Biasanya karakteristik uang dipalsukan mudah terlihat secara kasatmata.
Rekomendasi

Seiring berjalannya waktu, modus peredaran uang palsu makin beragam.


Meski BI melakukan pencegahan, sejumlah upaya lain dapat dilakukan.
Bhima berharap, BI dapat menyediakan sarana pengaduan yang mudah,
bahkan melakukan jemput bola langsung ke masyarakat. Uang kertas kerap
dipalsukan karena warna yang kurang mencolok antarnominal. Salah satunya
pada pecahan Rp 2.000 dan Rp 20.000 yang tampak serupa sehingga
membuka celah aksi kejahatan.

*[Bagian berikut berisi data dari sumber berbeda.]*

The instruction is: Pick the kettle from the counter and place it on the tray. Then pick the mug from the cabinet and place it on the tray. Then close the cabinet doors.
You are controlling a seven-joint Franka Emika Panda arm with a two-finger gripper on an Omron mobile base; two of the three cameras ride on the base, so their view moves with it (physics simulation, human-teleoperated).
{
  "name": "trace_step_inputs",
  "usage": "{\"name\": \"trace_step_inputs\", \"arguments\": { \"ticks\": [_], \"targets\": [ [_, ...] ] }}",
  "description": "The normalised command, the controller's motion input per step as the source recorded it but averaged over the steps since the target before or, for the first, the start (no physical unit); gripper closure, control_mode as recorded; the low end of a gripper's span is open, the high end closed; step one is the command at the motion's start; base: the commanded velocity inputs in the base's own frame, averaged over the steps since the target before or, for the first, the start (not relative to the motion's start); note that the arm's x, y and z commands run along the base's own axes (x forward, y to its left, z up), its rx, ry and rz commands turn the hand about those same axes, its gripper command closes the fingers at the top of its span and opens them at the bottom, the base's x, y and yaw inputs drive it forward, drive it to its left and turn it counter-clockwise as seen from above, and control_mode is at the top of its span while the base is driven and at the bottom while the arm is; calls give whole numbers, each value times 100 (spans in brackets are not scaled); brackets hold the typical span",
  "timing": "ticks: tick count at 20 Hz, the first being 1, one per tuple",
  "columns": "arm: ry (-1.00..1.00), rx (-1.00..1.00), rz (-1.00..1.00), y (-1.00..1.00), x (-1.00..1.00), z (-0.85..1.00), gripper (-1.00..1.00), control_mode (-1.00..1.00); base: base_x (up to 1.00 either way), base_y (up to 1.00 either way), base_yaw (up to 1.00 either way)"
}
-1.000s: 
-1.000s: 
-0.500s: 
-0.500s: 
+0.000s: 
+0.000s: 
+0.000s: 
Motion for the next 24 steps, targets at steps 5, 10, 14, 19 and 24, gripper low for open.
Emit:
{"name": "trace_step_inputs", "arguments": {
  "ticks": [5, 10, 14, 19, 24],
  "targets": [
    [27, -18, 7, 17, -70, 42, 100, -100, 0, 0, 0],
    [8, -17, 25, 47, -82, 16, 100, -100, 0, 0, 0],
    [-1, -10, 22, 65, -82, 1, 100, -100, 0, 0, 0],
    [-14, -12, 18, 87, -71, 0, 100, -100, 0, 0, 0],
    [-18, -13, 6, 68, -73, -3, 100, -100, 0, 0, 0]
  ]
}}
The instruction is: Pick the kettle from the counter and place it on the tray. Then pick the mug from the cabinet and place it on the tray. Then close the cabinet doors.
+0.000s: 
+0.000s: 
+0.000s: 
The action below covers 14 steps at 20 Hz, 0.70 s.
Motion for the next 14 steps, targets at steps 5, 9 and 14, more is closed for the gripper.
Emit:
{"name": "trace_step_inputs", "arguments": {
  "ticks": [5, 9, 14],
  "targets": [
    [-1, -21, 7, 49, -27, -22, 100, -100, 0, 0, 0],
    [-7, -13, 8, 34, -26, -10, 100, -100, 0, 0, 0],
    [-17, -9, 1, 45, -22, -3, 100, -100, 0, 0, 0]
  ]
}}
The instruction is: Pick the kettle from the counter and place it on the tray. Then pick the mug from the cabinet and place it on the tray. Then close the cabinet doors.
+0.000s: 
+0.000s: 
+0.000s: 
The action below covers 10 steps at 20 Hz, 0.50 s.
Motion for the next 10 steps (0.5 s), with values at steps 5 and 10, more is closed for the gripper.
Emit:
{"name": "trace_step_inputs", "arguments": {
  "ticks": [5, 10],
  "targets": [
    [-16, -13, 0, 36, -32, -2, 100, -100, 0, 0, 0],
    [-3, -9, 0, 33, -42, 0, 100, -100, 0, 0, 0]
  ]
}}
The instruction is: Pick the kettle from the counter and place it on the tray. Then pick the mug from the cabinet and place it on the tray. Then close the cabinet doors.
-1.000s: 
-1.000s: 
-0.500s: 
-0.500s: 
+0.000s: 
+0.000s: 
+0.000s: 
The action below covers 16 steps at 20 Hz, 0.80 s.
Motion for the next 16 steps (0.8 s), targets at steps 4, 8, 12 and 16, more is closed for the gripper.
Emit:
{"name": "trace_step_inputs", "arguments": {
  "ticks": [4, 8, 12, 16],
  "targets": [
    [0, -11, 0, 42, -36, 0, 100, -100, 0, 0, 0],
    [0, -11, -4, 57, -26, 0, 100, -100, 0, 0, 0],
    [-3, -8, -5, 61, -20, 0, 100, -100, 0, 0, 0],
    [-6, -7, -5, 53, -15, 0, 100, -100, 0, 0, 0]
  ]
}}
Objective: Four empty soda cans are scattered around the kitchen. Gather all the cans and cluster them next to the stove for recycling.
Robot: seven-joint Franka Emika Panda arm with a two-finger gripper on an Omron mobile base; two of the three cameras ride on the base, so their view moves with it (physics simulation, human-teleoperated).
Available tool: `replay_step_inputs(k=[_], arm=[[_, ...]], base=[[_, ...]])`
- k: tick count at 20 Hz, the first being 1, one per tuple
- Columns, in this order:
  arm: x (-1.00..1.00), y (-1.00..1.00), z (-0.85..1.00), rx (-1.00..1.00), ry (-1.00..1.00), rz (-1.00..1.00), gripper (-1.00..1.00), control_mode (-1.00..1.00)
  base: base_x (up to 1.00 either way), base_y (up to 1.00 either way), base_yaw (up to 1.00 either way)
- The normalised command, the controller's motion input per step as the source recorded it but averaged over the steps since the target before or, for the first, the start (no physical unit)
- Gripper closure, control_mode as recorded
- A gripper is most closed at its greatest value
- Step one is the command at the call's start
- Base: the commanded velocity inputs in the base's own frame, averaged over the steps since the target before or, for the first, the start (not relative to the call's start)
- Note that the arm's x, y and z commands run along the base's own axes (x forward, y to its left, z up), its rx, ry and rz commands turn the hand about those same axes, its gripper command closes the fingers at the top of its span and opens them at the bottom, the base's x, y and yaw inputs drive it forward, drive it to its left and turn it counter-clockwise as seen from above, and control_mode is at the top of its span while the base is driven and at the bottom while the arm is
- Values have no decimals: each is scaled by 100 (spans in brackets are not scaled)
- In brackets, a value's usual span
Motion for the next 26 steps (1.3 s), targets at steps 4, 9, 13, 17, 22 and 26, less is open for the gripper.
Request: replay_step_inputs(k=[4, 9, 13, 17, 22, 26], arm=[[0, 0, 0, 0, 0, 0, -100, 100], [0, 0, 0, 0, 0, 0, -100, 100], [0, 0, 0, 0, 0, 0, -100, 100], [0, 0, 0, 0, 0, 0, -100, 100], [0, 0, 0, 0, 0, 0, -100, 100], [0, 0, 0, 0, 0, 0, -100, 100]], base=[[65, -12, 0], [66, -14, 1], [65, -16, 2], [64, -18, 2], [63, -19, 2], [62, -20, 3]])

BI dapat melakukan diferensiasi warna yang
lebih kontras guna memperkecil modus peredaran uang palsu. Program
Director Institute for Development of Economic and Finance (Indef) Esther
Sri Astuti menambahkan, BI perlu terus melakukan sosialisasi pada berbagai
media sosial. Media tersebut dianggap lebih banyak penggunanya
dibandingkan media konvensional.
Selain itu, BI dapat menciptakan uang yang
tak mudah dipalsukan. Biaya produksi uang
bisa lebih tinggi dibandingkan nilai uang itu
sendiri. ”Bahan dasar lebih mahal daripada
nilai uang itu sendiri sehingga orang tidak
mau cetak uang palsu karena biaya produksi
lebih mahal,” katanya. Terakhir, pembayaran
transaksi digital perlu terus didorong. Hal itu
akan menekan angka pemalsuan uang meski
tantangannya adalah ekosistem tersebut yang
belum terbangun.
Kesimpulan
Bank Indonesia memiliki peran penting dalam mengidentifikasi dan mencegah
peredaran uang palsu, terutama menjelang pemilihan umum. Dengan fenomena
peredaran uang palsu yang semakin marak, Bank Indonesia bekerja sama dengan
kepolisian untuk mengatasi masalah ini. Rekomendasi yang diberikan termasuk
diferensiasi warna uang dan sosialisasi melalui media sosial sebagai langkah
pencegahan. Dengan demikian, langkah-langkah ini diharapkan dapat membantu
dalam mempertahankan kepercayaan masyarakat terhadap transaksi keuangan.
Terima Kasih
Semoga kamu bisa mendapatkan ilmu yang
bermanfaat dari presentasi ini. Have a nice day!